§ EXERCISE DIRECTIONS: The whole listing should be written out again exactly.

§ SUPPLIED DATA:
----------
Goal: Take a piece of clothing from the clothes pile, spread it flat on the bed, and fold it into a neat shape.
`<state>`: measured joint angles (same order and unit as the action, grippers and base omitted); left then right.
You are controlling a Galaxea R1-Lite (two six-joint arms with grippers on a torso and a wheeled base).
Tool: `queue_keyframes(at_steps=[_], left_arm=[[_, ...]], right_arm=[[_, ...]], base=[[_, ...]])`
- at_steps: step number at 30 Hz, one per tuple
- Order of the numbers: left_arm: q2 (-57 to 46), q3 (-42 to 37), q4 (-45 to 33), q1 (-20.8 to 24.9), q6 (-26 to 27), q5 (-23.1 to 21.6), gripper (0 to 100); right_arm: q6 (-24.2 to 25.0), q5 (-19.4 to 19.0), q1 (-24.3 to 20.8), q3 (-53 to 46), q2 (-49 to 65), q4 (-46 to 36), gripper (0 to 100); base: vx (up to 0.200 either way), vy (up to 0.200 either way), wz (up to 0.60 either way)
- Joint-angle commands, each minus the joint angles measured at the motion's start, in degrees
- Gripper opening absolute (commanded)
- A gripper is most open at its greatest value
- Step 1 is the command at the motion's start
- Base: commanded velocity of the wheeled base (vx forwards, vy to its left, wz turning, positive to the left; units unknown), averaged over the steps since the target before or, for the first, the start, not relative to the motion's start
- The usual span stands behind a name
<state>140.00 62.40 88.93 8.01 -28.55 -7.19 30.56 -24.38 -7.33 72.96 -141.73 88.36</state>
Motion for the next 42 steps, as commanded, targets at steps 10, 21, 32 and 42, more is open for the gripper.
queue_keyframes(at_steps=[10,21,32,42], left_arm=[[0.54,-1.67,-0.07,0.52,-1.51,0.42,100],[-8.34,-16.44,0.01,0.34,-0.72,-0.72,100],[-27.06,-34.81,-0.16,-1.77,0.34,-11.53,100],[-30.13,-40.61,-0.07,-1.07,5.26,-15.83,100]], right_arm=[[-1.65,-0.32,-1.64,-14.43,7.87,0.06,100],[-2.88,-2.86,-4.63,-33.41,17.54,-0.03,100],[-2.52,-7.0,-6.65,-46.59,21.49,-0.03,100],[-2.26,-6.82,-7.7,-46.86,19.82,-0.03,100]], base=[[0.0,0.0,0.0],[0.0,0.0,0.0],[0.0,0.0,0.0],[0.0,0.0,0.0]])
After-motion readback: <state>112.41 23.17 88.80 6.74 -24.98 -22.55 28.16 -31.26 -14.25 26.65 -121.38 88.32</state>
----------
§ RESPONSE AREA:
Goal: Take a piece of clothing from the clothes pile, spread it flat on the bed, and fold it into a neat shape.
`<state>`: measured joint angles (same order and unit as the action, grippers and base omitted); left then right.
You are controlling a Galaxea R1-Lite (two six-joint arms with grippers on a torso and a wheeled base).
Tool: `queue_keyframes(at_steps=[_], left_arm=[[_, ...]], right_arm=[[_, ...]], base=[[_, ...]])`
- at_steps: step number at 30 Hz, one per tuple
- Order of the numbers: left_arm: q2 (-57 to 46), q3 (-42 to 37), q4 (-45 to 33), q1 (-20.8 to 24.9), q6 (-26 to 27), q5 (-23.1 to 21.6), gripper (0 to 100); right_arm: q6 (-24.2 to 25.0), q5 (-19.4 to 19.0), q1 (-24.3 to 20.8), q3 (-53 to 46), q2 (-49 to 65), q4 (-46 to 36), gripper (0 to 100); base: vx (up to 0.200 either way), vy (up to 0.200 either way), wz (up to 0.60 either way)
- Joint-angle commands, each minus the joint angles measured at the motion's start, in degrees
- Gripper opening absolute (commanded)
- A gripper is most open at its greatest value
- Step 1 is the command at the motion's start
- Base: commanded velocity of the wheeled base (vx forwards, vy to its left, wz turning, positive to the left; units unknown), averaged over the steps since the target before or, for the first, the start, not relative to the motion's start
- The usual span stands behind a name
<state>140.00 62.40 88.93 8.01 -28.55 -7.19 30.56 -24.38 -7.33 72.96 -141.73 88.36</state>
Motion for the next 42 steps, as commanded, targets at steps 10, 21, 32 and 42, more is open for the gripper.
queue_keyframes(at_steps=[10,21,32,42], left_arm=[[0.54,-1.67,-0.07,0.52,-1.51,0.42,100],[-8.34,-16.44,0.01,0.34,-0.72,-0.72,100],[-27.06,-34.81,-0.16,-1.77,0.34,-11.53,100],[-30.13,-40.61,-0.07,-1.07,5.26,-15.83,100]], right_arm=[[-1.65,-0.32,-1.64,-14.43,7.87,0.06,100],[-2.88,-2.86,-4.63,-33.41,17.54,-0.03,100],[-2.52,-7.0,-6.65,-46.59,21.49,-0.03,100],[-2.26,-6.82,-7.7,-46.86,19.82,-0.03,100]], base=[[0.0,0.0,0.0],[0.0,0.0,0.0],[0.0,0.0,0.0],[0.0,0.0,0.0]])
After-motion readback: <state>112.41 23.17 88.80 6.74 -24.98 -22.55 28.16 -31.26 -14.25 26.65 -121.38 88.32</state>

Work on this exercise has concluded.